- **Your goal**:
Your answer should be the lines below from the one with "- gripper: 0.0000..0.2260" to the one with "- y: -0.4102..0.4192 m", both included, given again exactly and with nothing added.
[[ Source material, beginning ]]
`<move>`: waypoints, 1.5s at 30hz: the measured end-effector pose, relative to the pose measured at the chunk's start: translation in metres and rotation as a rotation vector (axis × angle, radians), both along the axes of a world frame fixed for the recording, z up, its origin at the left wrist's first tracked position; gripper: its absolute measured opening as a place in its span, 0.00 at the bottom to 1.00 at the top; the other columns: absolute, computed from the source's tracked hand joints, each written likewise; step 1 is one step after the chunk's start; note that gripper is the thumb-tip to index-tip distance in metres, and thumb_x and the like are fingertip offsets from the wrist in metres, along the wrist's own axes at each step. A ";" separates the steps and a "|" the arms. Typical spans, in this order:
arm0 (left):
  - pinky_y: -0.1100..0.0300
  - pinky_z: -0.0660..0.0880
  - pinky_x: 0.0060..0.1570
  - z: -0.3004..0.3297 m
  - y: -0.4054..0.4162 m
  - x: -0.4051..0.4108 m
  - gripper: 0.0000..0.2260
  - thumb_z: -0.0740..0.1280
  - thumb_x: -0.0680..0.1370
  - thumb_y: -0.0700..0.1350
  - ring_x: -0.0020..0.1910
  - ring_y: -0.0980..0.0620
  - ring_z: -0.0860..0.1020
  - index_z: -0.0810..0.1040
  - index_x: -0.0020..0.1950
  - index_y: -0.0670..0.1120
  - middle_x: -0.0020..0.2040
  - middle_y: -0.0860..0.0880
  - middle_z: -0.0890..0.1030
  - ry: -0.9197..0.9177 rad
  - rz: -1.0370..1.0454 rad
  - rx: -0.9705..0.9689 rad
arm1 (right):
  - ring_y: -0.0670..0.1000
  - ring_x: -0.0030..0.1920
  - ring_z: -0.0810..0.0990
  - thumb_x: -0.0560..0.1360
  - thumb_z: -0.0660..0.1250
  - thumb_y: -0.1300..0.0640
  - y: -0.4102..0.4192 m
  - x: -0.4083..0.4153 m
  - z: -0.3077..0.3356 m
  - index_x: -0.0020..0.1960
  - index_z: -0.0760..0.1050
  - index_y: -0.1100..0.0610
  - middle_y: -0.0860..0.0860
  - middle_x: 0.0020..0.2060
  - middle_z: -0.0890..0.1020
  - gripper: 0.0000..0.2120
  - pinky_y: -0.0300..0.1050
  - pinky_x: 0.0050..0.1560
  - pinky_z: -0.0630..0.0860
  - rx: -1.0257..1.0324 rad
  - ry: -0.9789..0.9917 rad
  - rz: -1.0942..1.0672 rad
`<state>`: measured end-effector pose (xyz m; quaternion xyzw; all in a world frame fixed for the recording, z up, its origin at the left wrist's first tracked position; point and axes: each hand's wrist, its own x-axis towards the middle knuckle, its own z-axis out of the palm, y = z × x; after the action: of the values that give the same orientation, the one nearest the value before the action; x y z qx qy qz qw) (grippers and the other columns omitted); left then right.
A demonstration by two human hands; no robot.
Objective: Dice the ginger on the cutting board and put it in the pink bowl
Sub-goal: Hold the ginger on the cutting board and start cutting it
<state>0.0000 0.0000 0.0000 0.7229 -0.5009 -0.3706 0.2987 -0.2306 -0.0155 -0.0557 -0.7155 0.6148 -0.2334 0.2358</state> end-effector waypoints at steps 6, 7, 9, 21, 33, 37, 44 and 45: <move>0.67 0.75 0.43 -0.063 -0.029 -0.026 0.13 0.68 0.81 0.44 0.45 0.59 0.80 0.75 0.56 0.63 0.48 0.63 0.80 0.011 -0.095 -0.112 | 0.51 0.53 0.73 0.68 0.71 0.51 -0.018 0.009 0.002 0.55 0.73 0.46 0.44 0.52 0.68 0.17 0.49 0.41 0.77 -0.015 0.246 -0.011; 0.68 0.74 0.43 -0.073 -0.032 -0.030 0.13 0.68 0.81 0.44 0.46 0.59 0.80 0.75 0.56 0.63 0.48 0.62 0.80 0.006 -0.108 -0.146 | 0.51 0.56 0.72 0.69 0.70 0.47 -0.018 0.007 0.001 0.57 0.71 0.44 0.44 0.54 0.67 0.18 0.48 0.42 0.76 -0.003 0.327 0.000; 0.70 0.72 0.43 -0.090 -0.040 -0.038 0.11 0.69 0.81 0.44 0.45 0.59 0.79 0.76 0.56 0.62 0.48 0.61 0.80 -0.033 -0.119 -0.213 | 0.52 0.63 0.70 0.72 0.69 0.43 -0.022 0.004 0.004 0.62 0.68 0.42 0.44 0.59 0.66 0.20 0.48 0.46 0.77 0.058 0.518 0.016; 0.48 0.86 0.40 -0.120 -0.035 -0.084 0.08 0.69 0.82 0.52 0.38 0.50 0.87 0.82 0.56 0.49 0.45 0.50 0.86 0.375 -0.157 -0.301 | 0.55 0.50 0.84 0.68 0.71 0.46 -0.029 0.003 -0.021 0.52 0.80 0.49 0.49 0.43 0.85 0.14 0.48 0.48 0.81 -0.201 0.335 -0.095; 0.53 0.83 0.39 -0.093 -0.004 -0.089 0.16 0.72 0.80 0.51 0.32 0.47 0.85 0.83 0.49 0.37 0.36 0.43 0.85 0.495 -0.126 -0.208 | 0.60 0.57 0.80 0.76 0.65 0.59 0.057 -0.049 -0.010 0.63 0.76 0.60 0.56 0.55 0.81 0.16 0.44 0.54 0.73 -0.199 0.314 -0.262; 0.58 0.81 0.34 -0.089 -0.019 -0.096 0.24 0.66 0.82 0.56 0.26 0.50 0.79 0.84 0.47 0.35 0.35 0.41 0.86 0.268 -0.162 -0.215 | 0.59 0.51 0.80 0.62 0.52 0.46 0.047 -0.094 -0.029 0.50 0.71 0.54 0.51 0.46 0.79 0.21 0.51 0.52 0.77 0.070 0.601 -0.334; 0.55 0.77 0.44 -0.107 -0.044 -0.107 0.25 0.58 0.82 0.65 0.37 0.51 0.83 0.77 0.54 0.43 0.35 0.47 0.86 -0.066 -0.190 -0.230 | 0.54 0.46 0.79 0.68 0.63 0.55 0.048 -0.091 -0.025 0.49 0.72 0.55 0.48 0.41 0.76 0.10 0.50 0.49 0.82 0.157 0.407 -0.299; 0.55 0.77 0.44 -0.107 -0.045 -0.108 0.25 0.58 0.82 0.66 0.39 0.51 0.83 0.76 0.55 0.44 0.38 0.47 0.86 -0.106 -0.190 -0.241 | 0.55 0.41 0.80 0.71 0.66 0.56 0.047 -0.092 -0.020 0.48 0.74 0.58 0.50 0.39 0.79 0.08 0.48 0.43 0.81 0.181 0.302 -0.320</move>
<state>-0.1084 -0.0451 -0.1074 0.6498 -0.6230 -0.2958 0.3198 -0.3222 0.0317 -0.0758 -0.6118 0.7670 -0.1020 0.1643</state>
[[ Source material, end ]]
- **Solution**:
  - gripper: 0.0000..0.2260
  - thumb_z: -0.0740..0.1280
  - thumb_x: -0.0680..0.1370
  - thumb_y: -0.0700..0.1350
  - ring_x: -0.0020..0.1910
  - ring_y: -0.0980..0.0620
  - ring_z: -0.0860..0.1020
  - index_z: -0.0810..0.1040
  - index_x: -0.0020..0.1950
  - index_y: -0.0670..0.1120
  - middle_x: -0.0020..0.2040
  - middle_y: -0.0860..0.0880
  - middle_z: -0.0890..0.1030
  - ry: -0.9197..0.9177 rad
  - rz: -1.0370..1.0454 rad
  - rx: -0.9705..0.9689 rad
arm1 (right):
  - ring_y: -0.0670..0.1000
  - ring_x: -0.0030..0.1920
  - ring_z: -0.0810..0.0990
  - thumb_x: -0.0560..0.1360
  - thumb_z: -0.0660..0.1250
  - thumb_y: -0.1300..0.0640
  - y: -0.4102..0.4192 m

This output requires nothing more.